## What this task involves
Produce a word-for-word copy of the line that contains "Get the bounding box for hand-held left gripper right" and each line after it through the end of the material, omitting pictures and all other lines.

## Information provided
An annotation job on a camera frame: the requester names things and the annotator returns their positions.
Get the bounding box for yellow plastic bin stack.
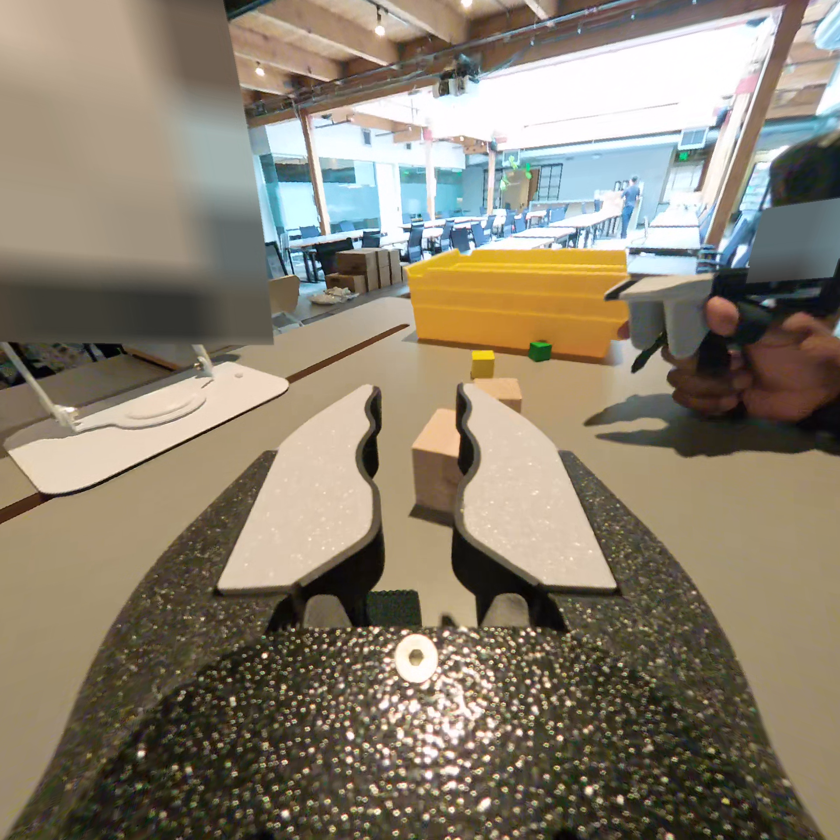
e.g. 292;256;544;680
403;247;632;360

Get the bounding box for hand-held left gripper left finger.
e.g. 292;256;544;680
217;385;385;630

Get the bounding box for natural wooden cube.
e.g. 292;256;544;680
412;408;464;513
474;377;523;415

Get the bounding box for rows of long tables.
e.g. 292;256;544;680
287;207;703;259

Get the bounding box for person's right hand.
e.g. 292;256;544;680
666;295;840;422

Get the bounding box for group of black office chairs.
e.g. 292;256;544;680
298;206;573;265

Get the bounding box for stack of cardboard boxes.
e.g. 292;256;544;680
325;247;405;294

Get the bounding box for tan rounded panel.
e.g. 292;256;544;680
269;275;302;329

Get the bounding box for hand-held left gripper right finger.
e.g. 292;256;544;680
451;382;618;631

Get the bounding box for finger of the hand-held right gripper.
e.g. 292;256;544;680
633;272;716;361
604;279;668;352

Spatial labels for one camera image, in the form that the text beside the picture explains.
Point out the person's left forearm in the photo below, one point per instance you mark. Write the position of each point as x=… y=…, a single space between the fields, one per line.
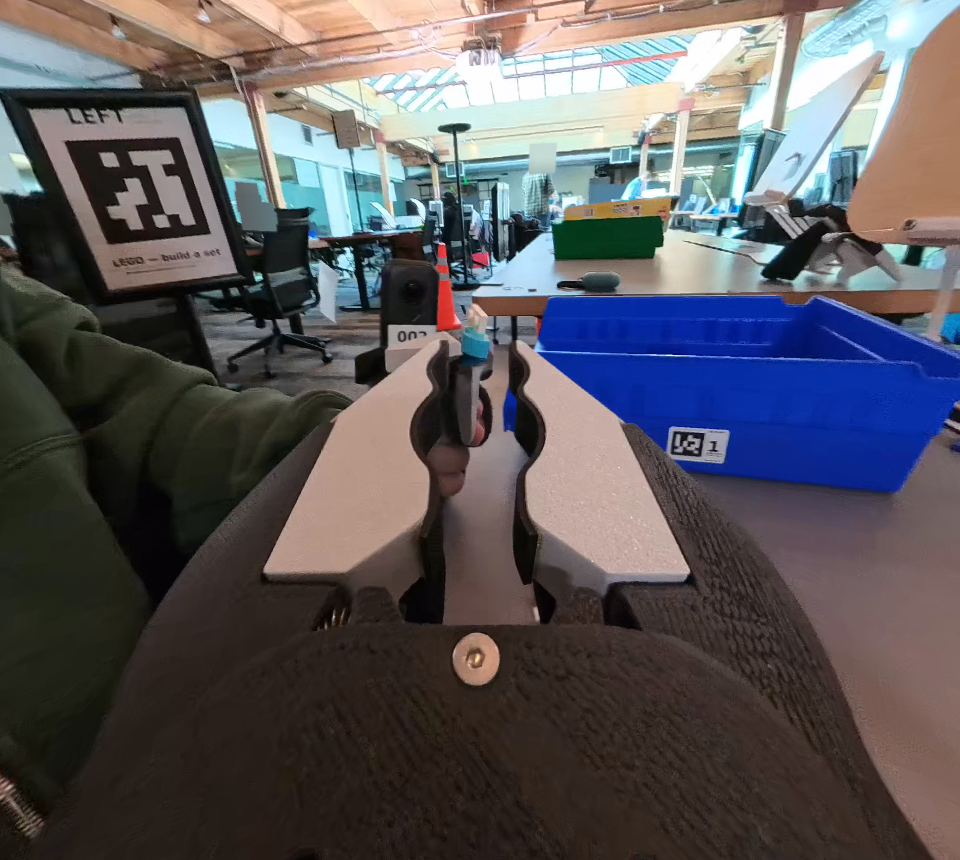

## Task result
Get the bounding box for hand-held left gripper right finger.
e.g. 292;256;544;680
451;382;618;631

Get the bounding box for finger of the hand-held right gripper.
e.g. 292;256;544;680
633;272;716;361
604;279;668;352

Spatial labels for one camera image, in the form that the text beside the picture explains.
Point out the person's left forearm in the photo below, one point per instance you mark. Write the position of each point as x=… y=…, a single space between the fields, one per line.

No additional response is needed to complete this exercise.